Eine Liste mit einer Übersicht über die einzulagernden Stoffe der US-Armee, die den Germersheimer Stadtratsmitgliedern vorliegt, enthält nach Angaben der SPD jedoch auch Einzelstoffe, "die in die höchste Gefahrstoffklasse fallen". Speziell soll es sich bei diesen Stoffen laut Informationen des AfD-Kreisverbands Germersheim unter anderem um Cadmiumfluorid und Dimethylsulfat handeln. Letzteres ist eine chemische Waffe, die im Ersten Weltkrieg eingesetzt worden war. Dimethylsulfat ist nicht nur krebserregend, sondern zugleich auch hochgiftig und ätzend. Der Kontakt mit dem chemischen Stoff verläuft sowohl für Menschen als auch für Tiere tödlich. Denn die Haut, die Schleimhäute sowie der Magen-Darm-Trakt absorbieren den chemischen Kampfstoff, der dann eine tödlich verlaufende Reaktion der Atemwege verursacht. Da Dimethylsulfat geruchslos ist, warnen auch keine beißenden Gerüche vor einer tödlichen Konzentration des Stoffs in der Luft.

Insgesamt 50 Tonnen des chemischen Kampfmittels sollen im US-Depot in Germersheim eingelagert werden oder gar bereits dort lagern, erklärt die AfD Germersheim in einem offenen Brief auf ihrer Webseite. "Es entsteht mittlerweile der Eindruck, dass die Öffentlichkeit nur scheibchenweise informiert wird", heißt es in dem Schreiben:

"Die bisherige Nennung der Stoffklassen ist zu wenig.
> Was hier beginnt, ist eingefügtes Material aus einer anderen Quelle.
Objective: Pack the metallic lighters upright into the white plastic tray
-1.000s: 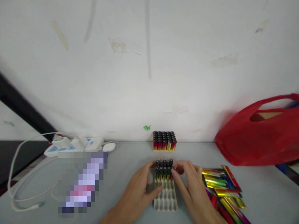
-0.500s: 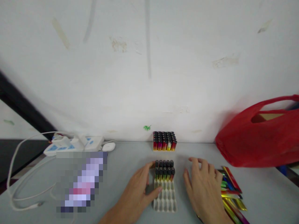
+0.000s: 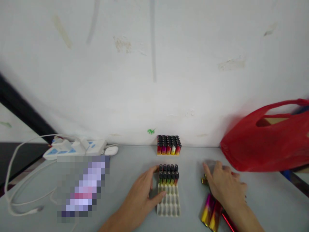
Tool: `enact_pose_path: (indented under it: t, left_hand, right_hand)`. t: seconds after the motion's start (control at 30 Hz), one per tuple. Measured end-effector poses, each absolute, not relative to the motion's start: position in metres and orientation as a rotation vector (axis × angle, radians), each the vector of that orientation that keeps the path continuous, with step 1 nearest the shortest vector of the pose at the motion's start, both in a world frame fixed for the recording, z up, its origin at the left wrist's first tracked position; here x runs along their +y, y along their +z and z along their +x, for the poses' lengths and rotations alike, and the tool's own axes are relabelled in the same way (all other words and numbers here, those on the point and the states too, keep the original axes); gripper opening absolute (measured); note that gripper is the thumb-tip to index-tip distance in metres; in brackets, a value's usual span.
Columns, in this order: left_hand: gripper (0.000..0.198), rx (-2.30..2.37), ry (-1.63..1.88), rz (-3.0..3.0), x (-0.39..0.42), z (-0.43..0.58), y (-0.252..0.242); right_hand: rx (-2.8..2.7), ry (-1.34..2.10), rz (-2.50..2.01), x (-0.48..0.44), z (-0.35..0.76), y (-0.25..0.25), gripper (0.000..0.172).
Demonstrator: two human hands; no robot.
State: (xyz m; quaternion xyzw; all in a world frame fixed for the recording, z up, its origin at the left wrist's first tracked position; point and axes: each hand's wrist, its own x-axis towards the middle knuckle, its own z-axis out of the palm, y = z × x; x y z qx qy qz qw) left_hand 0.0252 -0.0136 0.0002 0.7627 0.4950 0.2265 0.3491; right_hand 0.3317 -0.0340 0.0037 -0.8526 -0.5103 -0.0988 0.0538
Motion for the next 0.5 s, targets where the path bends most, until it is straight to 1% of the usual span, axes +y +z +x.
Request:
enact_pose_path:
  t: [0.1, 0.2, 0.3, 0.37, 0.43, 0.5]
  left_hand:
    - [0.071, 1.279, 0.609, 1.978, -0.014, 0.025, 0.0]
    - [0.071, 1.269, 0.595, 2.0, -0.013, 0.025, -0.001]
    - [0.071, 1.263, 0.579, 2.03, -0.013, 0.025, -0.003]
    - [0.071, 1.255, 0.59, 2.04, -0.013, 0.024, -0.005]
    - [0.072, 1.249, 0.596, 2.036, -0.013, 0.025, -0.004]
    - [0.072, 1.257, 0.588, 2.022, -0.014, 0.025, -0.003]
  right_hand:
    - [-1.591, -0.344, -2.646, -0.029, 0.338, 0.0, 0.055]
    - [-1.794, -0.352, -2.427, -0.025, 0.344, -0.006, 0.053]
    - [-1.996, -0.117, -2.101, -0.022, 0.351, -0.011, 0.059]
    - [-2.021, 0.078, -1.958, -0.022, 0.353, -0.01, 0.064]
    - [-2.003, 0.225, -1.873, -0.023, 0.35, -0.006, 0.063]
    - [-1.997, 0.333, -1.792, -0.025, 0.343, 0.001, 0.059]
Hier muss ganz klar jeder einzelne Stoff mit seiner toxischen Eigenschaft und möglichen Wechselwirkungen mit den anderen zu lagernden Stoffen genannt werden, damit die Risiken für Mensch und Umwelt – auch bei einem größten anzunehmenden Unfall (GAU) – ersichtlich werden."

Doch all diese Bedenken halten die zuständigen Behörden nicht ab. 200 Lastwagen mit teils hochgiftigen Gefahrstoffen sollen nach den Plänen des US-Militärs künftig täglich in der Anlage ankommen. Diese Lkw werden Bundesstraßen und lokale Straßen befahren, ohne dabei den in Deutschland geltenden Schutzmaßnahmen zu unterstehen. Die Sorgen der Germersheimer  werden sowohl von deutschen als auch US-Behörden ignoriert.